FAQ
What Should I Do First?
Inspect the sample reports, then run the no-credentials example. Do not start by authoring a public benchmark claim. The first milestone is a local ruhroh-loop-result.json proving that task validation, agent wiring, reviewer output, evidence preservation, and reports work on your machine. After that, use ruhroh workflow to move through authoring, reviewer checks, repeated runs, comparison, and publication readiness.
Do I Need Harbor?
Harbor is the lower-level runner for full runs. You can still install Ruhroh, validate tasks, scaffold benchmark packs, and generate Harbor task directories before Harbor is available.
Is Ruhroh An Agent Runner?
No. Ruhroh is not the agent. You bring the coding agent through a connector, and Ruhroh owns task definitions, repeat-run sets, saved evidence, reports, and the ready-to-publish check.
How Is This Different From Terminal-Bench?
Ruhroh is Harbor-compatible, but its product boundary is realistic coding-agent delivery: user-like software tasks, preserved implementation journeys, workspace outcome evaluation, and audit-ready benchmark claims.
Can I Use Model Judges?
Yes, but model-judge output should include judge metadata, criteria-level results, evidence references, confidence, and enough summary detail for review. Multi-judge disagreement should be treated as a review signal.
How Many Runs Are Enough?
Suites define methodology.minRuns. Ruhroh warns below five runs because pass rates and pass@k estimates are only directional with very small samples.

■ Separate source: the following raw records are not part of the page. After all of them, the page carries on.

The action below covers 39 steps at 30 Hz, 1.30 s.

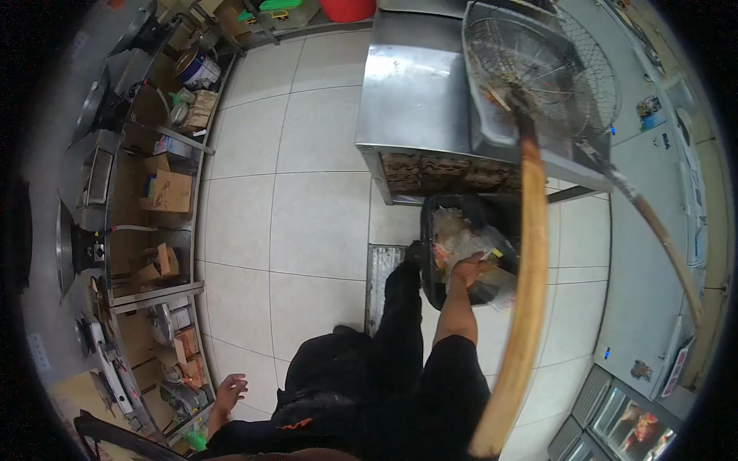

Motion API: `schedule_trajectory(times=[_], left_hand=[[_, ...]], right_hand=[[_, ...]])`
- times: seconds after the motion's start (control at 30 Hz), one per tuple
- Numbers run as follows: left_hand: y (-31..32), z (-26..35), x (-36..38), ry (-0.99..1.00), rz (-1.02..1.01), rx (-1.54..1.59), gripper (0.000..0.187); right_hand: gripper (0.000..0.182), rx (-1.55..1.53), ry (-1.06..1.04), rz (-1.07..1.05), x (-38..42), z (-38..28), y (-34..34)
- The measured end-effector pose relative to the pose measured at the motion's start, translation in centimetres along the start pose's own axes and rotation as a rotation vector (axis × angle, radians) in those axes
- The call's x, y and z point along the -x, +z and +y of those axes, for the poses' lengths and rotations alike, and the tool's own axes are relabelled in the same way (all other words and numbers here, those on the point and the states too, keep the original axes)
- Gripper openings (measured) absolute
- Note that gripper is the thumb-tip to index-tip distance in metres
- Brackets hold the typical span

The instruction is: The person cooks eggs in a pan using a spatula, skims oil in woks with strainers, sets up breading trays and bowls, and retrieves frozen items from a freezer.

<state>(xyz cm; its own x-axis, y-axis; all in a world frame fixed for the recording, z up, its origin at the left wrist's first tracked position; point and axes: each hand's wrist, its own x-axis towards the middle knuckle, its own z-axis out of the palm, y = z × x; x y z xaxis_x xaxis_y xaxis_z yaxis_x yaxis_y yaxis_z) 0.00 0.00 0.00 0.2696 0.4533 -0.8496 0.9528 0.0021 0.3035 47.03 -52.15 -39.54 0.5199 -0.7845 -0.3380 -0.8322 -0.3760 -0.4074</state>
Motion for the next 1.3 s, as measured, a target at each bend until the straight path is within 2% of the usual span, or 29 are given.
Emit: schedule_trajectory(times=[0.07,0.1,0.17,0.2,0.23,0.3,0.33,0.37,0.4,0.43,0.47,0.5,0.53,0.57,0.6,0.63,0.67,0.7,0.73,0.77,0.83,0.9,0.93,0.97,1.03,1.1,1.17,1.23,1.3], left_hand=[[0.8,-1.5,-0.2,0.046,0.111,0.005,0.035],[-0.9,-4.6,0.1,-0.013,0.130,-0.002,0.031],[0.0,-7.8,-0.2,-0.017,0.039,0.012,0.029],[1.0,-9.5,-0.3,-0.045,0.007,0.051,0.029],[1.9,-11.2,0.3,-0.067,-0.022,0.097,0.029],[3.5,-14.1,0.9,-0.141,-0.134,0.273,0.030],[3.7,-16.9,1.1,0.080,-0.181,0.157,0.030],[4.3,-19.6,0.6,0.297,-0.203,0.044,0.030],[4.7,-21.7,0.5,0.329,-0.153,0.078,0.032],[5.6,-23.6,1.5,0.347,-0.085,0.116,0.034],[6.5,-24.2,2.1,0.345,-0.039,0.020,0.034],[6.9,-23.8,2.1,0.326,0.013,-0.066,0.036],[7.1,-24.0,2.0,0.373,0.011,-0.014,0.037],[7.6,-24.8,1.7,0.423,0.005,0.037,0.039],[8.0,-25.3,0.7,0.427,0.019,0.075,0.042],[8.5,-25.5,-0.5,0.440,0.027,0.109,0.044],[8.5,-24.4,-0.9,0.500,0.017,0.201,0.047],[7.6,-24.1,-0.2,0.569,0.041,0.245,0.049],[6.7,-23.9,0.4,0.573,0.086,0.307,0.049],[5.7,-23.7,1.1,0.518,0.061,0.601,0.049],[2.5,-22.4,2.7,0.406,-0.024,1.171,0.050],[-1.3,-21.3,4.7,0.297,-0.132,1.699,0.051],[-3.5,-21.4,5.6,0.263,-0.232,1.787,0.052],[-3.4,-23.4,1.8,0.637,-0.167,1.442,0.052],[-4.3,-24.5,1.7,0.508,0.419,0.806,0.050],[-6.7,-26.9,1.4,0.419,0.357,0.814,0.040],[-8.7,-30.3,0.7,0.426,0.394,0.757,0.035],[-10.7,-33.8,2.2,0.344,0.369,0.764,0.034],[-11.7,-37.9,3.9,0.244,0.442,0.826,0.032]], right_hand=[[0.056,0.629,-0.454,-0.308,1.3,-2.8,-2.3],[0.056,0.658,-0.426,-0.372,5.3,0.7,0.7],[0.055,0.448,-0.335,-0.747,5.9,-0.1,0.3],[0.061,0.252,-0.315,-0.652,5.4,1.0,0.6],[0.061,0.262,-0.346,-0.647,6.1,1.0,-1.5],[0.075,0.362,-0.400,-0.333,8.7,-0.7,-5.8],[0.072,0.474,-0.616,-0.041,11.4,0.1,-7.2],[0.068,0.360,-0.497,-0.084,13.6,0.0,-9.1],[0.064,0.369,-0.778,0.040,14.4,2.4,-8.3],[0.059,0.318,-0.799,-0.044,19.0,1.7,-10.1],[0.046,0.214,-0.953,-0.134,22.8,1.6,-11.2],[0.035,0.100,-1.118,-0.409,26.3,1.0,-11.7],[0.033,0.009,-1.137,-0.715,26.7,3.0,-8.2],[0.038,0.111,-1.231,-0.954,32.8,1.4,-10.6],[0.039,0.216,-1.269,-1.013,40.0,0.1,-12.9],[0.039,0.294,-1.433,-1.210,42.9,0.1,-10.9],[0.041,0.471,-1.471,-1.262,47.6,-0.8,-11.3],[0.051,0.452,-1.444,-1.531,52.3,-0.5,-11.3],[0.050,0.649,-1.406,-1.649,56.6,-1.7,-12.5],[0.048,0.855,-1.421,-1.617,61.2,-2.4,-14.1],[0.045,0.980,-1.425,-1.812,65.8,-2.9,-12.2],[0.042,0.967,-1.474,-1.959,69.9,-3.5,-12.8],[0.033,0.946,-1.714,-1.899,72.7,-3.9,-13.1],[0.029,0.960,-1.991,-1.685,75.2,-4.2,-13.3],[0.033,0.885,-2.136,-1.468,77.7,-3.6,-11.0],[0.038,0.864,-2.178,-1.505,81.3,-2.1,-8.7],[0.042,0.841,-2.211,-1.545,85.5,-0.7,-6.0],[0.039,1.184,-2.311,-1.628,90.9,1.5,-3.4],[0.044,1.332,-2.255,-1.737,98.1,3.7,-3.6]])
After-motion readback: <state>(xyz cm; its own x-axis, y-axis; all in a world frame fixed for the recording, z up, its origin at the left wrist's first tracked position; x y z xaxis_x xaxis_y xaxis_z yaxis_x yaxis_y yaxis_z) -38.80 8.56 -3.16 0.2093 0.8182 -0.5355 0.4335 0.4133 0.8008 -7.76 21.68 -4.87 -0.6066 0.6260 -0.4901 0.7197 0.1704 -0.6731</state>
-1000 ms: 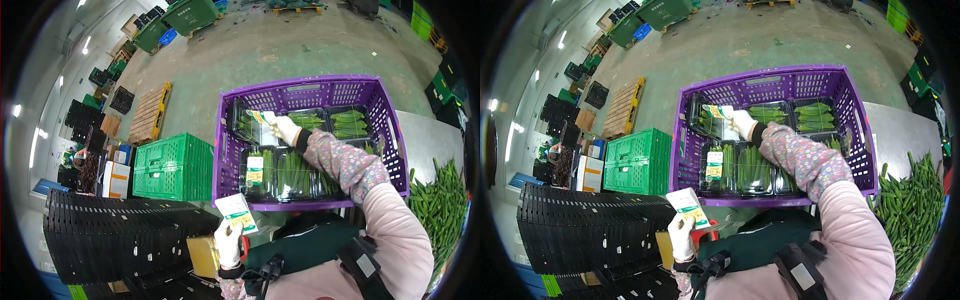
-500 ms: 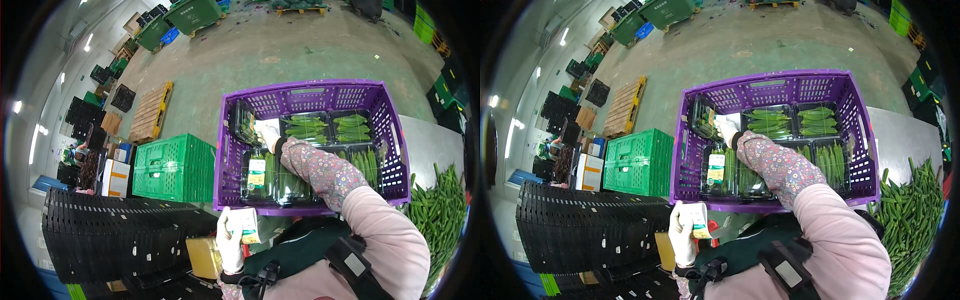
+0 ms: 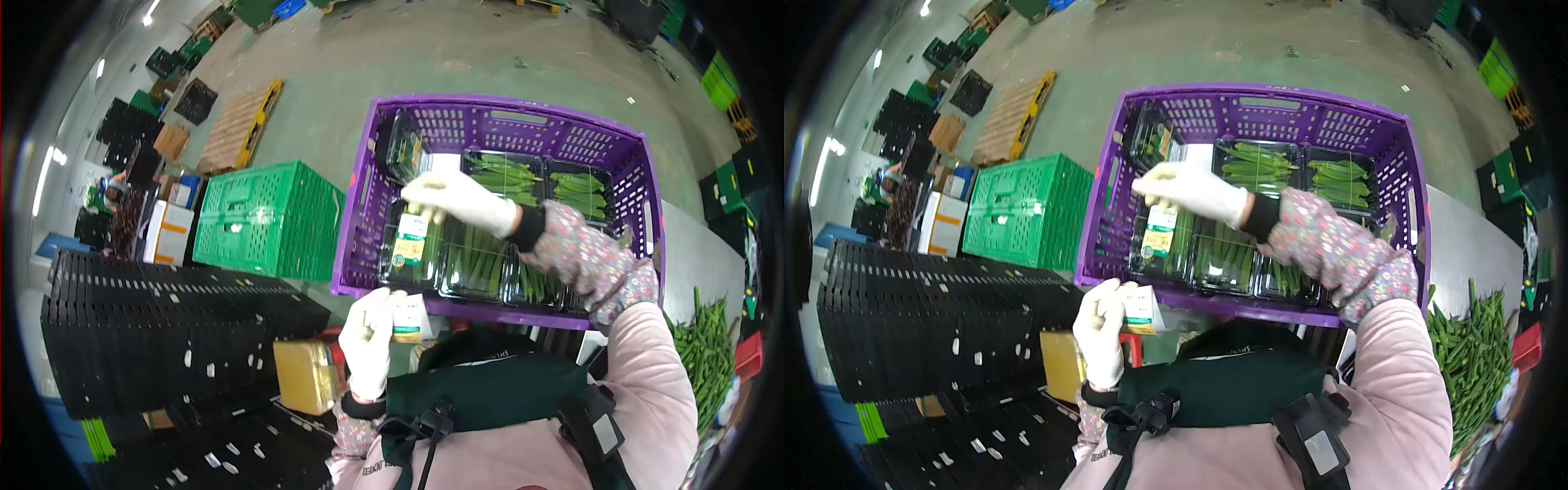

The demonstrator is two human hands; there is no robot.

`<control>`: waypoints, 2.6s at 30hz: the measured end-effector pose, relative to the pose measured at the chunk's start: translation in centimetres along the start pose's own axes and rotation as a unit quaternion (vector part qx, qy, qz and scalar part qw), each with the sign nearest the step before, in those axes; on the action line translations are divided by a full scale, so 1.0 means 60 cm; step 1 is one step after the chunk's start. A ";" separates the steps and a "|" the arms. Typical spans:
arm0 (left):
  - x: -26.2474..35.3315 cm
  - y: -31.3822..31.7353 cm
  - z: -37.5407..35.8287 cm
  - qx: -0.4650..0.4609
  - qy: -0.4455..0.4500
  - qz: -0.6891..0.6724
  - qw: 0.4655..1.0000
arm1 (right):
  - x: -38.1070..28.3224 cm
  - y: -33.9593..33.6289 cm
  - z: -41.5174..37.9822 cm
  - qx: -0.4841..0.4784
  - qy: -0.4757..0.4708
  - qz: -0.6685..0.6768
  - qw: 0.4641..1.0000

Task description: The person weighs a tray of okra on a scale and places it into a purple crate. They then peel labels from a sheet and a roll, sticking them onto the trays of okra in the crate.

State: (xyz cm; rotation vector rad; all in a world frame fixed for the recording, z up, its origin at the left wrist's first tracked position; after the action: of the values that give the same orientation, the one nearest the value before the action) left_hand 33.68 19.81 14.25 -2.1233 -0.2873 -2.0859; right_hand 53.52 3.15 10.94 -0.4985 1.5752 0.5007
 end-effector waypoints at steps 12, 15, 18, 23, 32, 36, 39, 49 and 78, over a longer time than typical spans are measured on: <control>-0.047 -0.011 -0.022 -0.034 -0.047 0.043 0.997 | -0.011 -0.062 -0.058 0.098 -0.035 -0.225 0.969; -0.066 -0.054 -0.038 -0.038 -0.135 0.036 0.990 | 0.083 -0.128 -0.060 0.048 0.061 -0.352 0.933; -0.067 -0.066 -0.046 -0.074 -0.151 0.006 0.986 | 0.147 -0.097 -0.106 -0.020 0.161 -0.431 0.888; -0.032 -0.035 -0.031 -0.053 -0.094 -0.070 0.992 | 0.177 -0.068 -0.123 -0.005 0.131 -0.531 0.837; 0.003 0.009 -0.008 -0.049 0.066 0.004 0.997 | -0.025 -0.035 -0.139 0.094 0.011 -0.332 0.938; -0.005 0.038 -0.004 -0.032 -0.018 0.043 0.998 | -0.087 0.062 -0.188 -0.056 0.019 -0.226 0.972; -0.022 0.045 0.005 -0.051 -0.022 0.066 0.996 | -0.079 0.092 -0.203 -0.049 -0.032 -0.231 0.971; -0.022 0.053 0.009 -0.175 0.023 0.117 0.977 | 0.093 -0.244 -0.223 0.087 0.188 -0.264 0.942; -0.034 0.101 0.008 -0.104 -0.027 -0.010 0.994 | -0.108 0.025 -0.262 0.115 -0.142 -0.315 0.931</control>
State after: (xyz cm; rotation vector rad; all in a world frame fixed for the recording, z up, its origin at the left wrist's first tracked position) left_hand 35.55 13.99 12.38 -2.3052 -0.1021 -2.1568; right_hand 40.36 -4.84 18.36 -0.6802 1.0930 -0.1028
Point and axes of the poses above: each hand's wrist, its own z-axis towards the middle knuckle, its own y-axis out of the palm, x = y × z, the point moved 6 cm from there along z, towards the middle knuckle, and after that the axes turned 3 degrees about -z, right-handed, at the moved point
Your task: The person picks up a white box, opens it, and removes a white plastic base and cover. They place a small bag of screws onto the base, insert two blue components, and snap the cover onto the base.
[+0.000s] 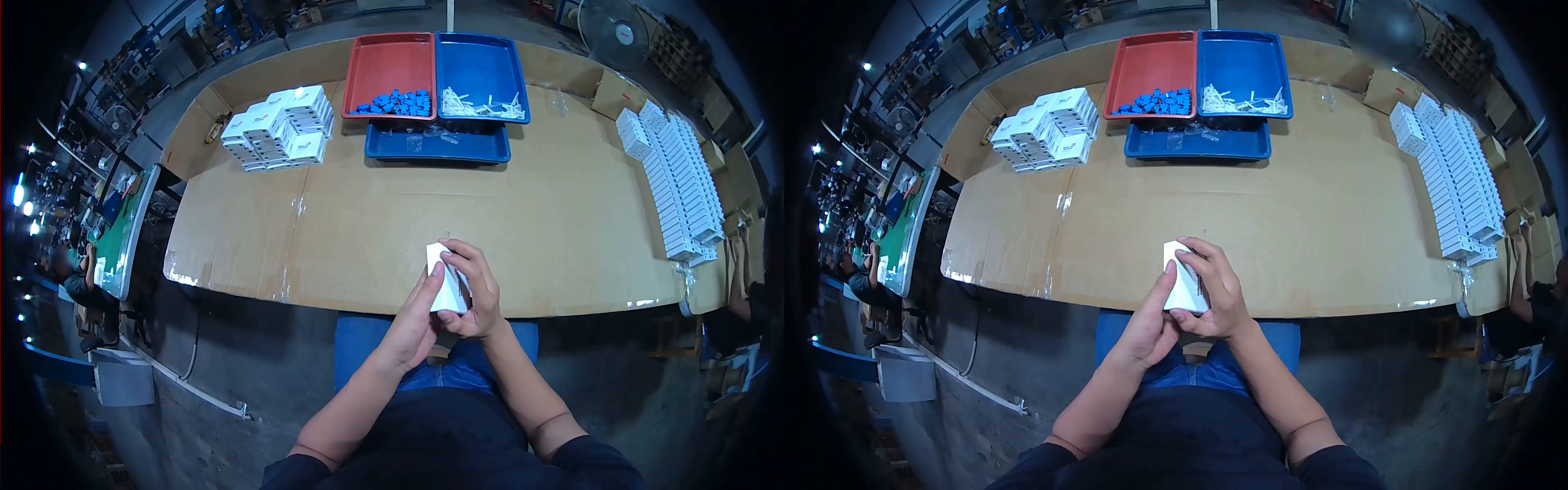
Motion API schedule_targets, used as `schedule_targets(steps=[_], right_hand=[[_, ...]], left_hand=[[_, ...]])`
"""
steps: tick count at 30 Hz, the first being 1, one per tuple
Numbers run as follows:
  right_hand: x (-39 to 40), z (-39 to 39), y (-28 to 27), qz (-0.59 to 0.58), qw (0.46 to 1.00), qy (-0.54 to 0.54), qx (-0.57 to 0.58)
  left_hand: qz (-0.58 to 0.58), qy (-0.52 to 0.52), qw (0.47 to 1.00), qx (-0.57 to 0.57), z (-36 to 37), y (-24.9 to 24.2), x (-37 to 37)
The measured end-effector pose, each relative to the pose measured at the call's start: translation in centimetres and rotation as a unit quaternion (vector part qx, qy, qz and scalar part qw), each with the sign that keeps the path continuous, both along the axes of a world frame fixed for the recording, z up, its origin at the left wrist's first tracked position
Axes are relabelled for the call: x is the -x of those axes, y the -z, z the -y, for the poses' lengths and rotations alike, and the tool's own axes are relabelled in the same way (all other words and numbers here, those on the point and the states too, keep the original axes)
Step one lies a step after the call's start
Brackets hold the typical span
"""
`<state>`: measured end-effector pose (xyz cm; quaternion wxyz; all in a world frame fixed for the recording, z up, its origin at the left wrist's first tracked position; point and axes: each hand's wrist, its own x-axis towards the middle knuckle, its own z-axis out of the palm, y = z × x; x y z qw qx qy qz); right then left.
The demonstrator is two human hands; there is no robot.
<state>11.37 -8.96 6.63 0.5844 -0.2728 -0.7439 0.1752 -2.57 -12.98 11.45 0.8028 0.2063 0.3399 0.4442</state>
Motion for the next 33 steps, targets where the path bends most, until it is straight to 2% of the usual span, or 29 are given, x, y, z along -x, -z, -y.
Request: schedule_targets(steps=[6,8,11,33], right_hand=[[1.3,0.2,-0.1,0.011,1.0,-0.001,0.009],[1.7,0.2,0.4,0.018,1.0,0.004,0.005],[1.8,0.0,0.8,0.023,0.999,0.011,-0.021],[1.9,-0.1,2.9,0.005,1.0,0.007,0.0]], left_hand=[[-0.043,-0.062,0.997,0.008,0.6,0.6,0.0],[-0.068,-0.075,0.995,-0.021,0.5,1.5,0.1],[-0.072,-0.088,0.993,-0.023,0.4,0.0,-0.3],[-0.086,-0.065,0.994,-0.011,-0.5,3.1,0.1]])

Where Do Evidence Files Go?
Harbor run outputs preserve Ruhroh result JSON, run metadata, journey files, reviewer input/output, transcripts, event logs, project summaries, and project archives when available. Use report, validate-artifacts, compare, and publish-check to inspect them.
What Can I Publish?
Publish benchmark-suite-scoped claims that pass publish-check. Ad hoc compares are useful for local analysis, but public claims should include benchmark-suite metadata, planned-run coverage, source hashes, evidence validation, reviewer evidence, and ready-to-publish status.